- [WHAT THE EXERCISE ASKS] In the records that follow, find the line with "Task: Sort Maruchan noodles"; from there, retype every line exactly through the line with "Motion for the", which also belongs to the answer.

(Data entries)
________________________
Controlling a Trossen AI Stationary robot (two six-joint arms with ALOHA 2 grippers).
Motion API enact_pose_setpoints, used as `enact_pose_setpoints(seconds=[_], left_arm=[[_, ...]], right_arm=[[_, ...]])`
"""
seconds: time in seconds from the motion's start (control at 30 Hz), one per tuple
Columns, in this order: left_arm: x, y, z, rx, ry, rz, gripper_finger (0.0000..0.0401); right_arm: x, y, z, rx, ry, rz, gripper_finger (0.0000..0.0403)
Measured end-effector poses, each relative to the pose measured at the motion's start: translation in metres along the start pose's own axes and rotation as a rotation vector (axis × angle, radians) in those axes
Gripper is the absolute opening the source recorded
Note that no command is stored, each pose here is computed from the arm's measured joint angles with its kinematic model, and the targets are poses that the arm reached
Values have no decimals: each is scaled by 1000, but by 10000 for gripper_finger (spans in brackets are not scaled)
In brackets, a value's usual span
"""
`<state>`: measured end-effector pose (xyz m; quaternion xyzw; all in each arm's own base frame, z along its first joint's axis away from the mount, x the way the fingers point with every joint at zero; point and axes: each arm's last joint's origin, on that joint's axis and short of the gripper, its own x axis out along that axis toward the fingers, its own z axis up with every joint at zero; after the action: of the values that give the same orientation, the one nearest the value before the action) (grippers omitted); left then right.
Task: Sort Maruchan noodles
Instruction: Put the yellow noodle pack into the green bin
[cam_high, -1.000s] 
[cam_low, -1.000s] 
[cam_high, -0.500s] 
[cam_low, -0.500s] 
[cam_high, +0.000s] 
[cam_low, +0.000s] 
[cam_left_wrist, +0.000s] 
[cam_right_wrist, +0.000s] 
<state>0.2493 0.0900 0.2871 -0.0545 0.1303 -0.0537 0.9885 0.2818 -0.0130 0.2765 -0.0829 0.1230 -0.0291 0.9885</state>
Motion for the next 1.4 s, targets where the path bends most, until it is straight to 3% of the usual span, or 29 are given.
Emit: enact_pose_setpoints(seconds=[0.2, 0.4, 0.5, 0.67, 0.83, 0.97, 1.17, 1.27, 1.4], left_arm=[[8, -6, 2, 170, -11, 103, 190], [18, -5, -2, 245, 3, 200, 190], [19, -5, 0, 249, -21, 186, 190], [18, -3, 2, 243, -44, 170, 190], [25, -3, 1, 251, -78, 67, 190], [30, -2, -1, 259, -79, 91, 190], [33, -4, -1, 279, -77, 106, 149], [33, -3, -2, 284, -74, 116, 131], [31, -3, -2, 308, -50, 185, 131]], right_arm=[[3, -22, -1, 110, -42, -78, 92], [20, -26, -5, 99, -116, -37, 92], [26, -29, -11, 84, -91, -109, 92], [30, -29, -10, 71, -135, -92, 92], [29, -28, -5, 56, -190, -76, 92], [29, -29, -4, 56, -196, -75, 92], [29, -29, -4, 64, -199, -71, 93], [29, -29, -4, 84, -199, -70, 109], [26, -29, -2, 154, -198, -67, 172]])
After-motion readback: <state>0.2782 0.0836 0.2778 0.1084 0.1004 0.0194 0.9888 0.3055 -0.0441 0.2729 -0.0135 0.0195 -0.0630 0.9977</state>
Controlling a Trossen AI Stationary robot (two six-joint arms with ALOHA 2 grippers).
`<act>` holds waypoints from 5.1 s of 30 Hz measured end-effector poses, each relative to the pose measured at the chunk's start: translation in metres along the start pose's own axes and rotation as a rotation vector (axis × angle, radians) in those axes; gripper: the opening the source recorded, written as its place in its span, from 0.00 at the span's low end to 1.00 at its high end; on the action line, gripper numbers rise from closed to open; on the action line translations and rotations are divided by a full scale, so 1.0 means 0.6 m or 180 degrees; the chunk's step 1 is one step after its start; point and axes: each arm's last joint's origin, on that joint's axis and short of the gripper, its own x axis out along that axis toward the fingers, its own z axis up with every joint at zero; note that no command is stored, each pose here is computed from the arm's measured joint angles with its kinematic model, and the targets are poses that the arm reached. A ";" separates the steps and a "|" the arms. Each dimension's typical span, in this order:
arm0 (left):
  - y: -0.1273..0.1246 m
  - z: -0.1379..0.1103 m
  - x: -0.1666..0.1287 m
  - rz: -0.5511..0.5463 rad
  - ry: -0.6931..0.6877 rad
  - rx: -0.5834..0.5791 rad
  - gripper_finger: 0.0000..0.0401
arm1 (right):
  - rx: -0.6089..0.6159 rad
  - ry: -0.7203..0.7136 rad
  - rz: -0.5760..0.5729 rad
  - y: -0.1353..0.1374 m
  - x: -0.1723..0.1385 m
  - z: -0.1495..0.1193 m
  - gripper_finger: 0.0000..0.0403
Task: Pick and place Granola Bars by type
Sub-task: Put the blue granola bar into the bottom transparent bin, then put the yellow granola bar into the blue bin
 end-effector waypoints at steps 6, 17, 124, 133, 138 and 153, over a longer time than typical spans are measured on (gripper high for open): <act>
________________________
- [RESPONSE FOR THIS EXERCISE]
Task: Sort Maruchan noodles
Instruction: Put the yellow noodle pack into the green bin
[cam_high, -1.000s] 
[cam_low, -1.000s] 
[cam_high, -0.500s] 
[cam_low, -0.500s] 
[cam_high, +0.000s] 
[cam_low, +0.000s] 
[cam_left_wrist, +0.000s] 
[cam_right_wrist, +0.000s] 
<state>0.2493 0.0900 0.2871 -0.0545 0.1303 -0.0537 0.9885 0.2818 -0.0130 0.2765 -0.0829 0.1230 -0.0291 0.9885</state>
Motion for the next 1.4 s, targets where the path bends most, until it is straight to 3% of the usual span, or 29 are given.

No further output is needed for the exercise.